I've read quite a few articles and blog posts on this issue and needless to say, passions are running very high about the passage of Prop 8 and rightfully so. Personally, I favored the defeat of Prop 8 for a variety of reasons but the main one is because I don't think it's anyone right to tell another who they should love and marry.
Is that really too much to ask for? But this isn't about my views it's about recent accusations, some of which have been very ugly, that African Americans are to blame for Prop 8 passing.
I'm not a statistician so I won't pretend this analysis is mine. Instead I'm relying upon what I view as an objective analysis from a trusted source, Nate Silver at fivethirtyeight.com. Fivethirtyeight.com, if you recall, did an outstanding job analysing the poll data throughout the primaries and the general election and virtually nailed the final election and senatorial results...

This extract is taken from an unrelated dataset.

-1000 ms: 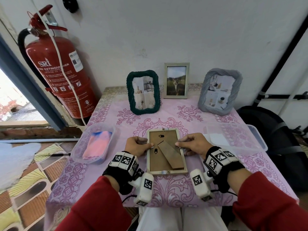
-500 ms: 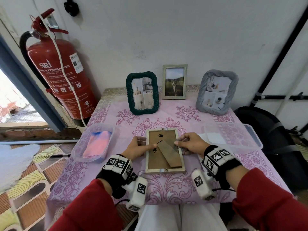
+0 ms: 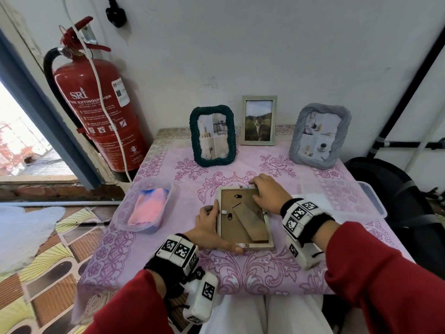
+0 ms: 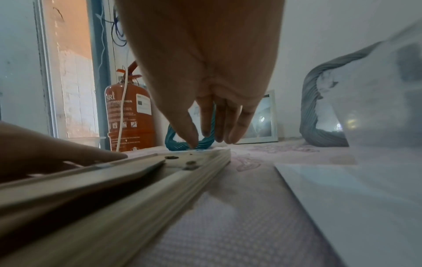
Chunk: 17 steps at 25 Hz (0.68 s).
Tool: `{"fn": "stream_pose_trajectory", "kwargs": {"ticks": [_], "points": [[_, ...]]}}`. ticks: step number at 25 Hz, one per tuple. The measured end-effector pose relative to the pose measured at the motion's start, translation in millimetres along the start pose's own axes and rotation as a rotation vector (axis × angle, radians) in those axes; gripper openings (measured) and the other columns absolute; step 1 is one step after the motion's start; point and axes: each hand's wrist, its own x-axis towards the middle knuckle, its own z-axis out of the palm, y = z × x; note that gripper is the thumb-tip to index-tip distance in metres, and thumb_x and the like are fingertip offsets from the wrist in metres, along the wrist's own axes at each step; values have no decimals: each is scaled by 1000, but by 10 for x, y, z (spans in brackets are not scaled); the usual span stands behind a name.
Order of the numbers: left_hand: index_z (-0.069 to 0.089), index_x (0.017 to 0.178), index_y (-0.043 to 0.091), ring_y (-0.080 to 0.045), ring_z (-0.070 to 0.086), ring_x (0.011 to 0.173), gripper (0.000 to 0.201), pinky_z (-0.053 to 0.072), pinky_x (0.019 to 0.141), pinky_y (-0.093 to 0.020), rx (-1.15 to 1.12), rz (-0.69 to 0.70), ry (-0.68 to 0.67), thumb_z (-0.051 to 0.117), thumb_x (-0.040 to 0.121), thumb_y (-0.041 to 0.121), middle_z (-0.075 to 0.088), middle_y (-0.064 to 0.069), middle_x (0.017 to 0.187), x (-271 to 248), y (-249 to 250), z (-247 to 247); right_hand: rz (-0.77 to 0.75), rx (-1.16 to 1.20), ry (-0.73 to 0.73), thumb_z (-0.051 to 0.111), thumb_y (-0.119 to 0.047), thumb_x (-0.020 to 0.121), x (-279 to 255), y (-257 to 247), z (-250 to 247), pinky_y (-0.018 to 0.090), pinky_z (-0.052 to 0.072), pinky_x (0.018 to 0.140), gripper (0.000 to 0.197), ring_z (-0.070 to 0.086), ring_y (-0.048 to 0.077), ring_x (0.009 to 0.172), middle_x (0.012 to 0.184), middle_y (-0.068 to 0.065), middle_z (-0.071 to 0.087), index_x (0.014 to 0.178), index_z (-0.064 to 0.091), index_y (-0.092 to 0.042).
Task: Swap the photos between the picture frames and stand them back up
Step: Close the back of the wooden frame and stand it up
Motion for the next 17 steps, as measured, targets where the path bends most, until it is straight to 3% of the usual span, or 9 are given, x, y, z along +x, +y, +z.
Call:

Certainly, the No on 8 folks might have done a better job of outreach to California's black and Latino communities. But the notion that Prop 8 passed because of the Obama turnout surge is silly. Exit polls suggest that first-time voters -- the vast majority of whom were driven to turn out by Obama (he won 83 percent [!] of their votes) -- voted against Prop 8 by a 62-38 margin...
...At the end of the day, Prop 8's passage was more a generational matter than a racial one. If nobody over the age of 65 had voted, Prop 8 would have failed by a point or two.